• **YOUR OBJECTIVE**
Reproduce nothing but the closing run of lines: the line with "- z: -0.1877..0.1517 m" and each line that follows it to the end of the data.

• **INFORMATION SUPPLIED**
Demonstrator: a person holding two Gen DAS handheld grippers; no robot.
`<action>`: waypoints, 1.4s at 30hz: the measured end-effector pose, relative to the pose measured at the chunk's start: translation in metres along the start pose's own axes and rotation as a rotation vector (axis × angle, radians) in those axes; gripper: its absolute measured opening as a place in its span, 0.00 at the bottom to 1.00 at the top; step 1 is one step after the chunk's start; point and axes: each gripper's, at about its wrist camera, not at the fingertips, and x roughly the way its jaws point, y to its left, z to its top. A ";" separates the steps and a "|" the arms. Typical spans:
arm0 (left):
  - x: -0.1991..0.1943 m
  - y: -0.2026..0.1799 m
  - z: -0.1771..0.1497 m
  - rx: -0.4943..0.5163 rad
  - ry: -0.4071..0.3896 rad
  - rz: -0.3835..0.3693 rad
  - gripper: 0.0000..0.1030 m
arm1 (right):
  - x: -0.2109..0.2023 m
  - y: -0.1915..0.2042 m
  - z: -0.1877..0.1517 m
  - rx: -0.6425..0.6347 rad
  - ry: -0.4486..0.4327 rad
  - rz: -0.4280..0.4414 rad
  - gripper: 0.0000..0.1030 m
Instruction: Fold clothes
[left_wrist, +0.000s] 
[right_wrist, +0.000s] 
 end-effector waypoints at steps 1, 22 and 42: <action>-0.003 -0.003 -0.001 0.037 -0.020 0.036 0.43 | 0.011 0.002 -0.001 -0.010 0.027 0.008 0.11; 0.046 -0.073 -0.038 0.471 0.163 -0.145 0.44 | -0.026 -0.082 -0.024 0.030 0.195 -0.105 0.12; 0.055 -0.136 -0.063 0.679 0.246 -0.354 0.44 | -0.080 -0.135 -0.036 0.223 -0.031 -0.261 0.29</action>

• **ANSWER SPACE**
  - z: -0.1877..0.1517 m
  - rx: -0.6425..0.6347 rad
  - ry: -0.4486..0.4327 rad
  - rz: -0.4280..0.4414 rad
  - gripper: 0.0000..0.1030 m
Instruction: Fold clothes
[left_wrist, +0.000s] 
[right_wrist, +0.000s] 
 end-effector waypoints at steps 1, 22 and 42: <action>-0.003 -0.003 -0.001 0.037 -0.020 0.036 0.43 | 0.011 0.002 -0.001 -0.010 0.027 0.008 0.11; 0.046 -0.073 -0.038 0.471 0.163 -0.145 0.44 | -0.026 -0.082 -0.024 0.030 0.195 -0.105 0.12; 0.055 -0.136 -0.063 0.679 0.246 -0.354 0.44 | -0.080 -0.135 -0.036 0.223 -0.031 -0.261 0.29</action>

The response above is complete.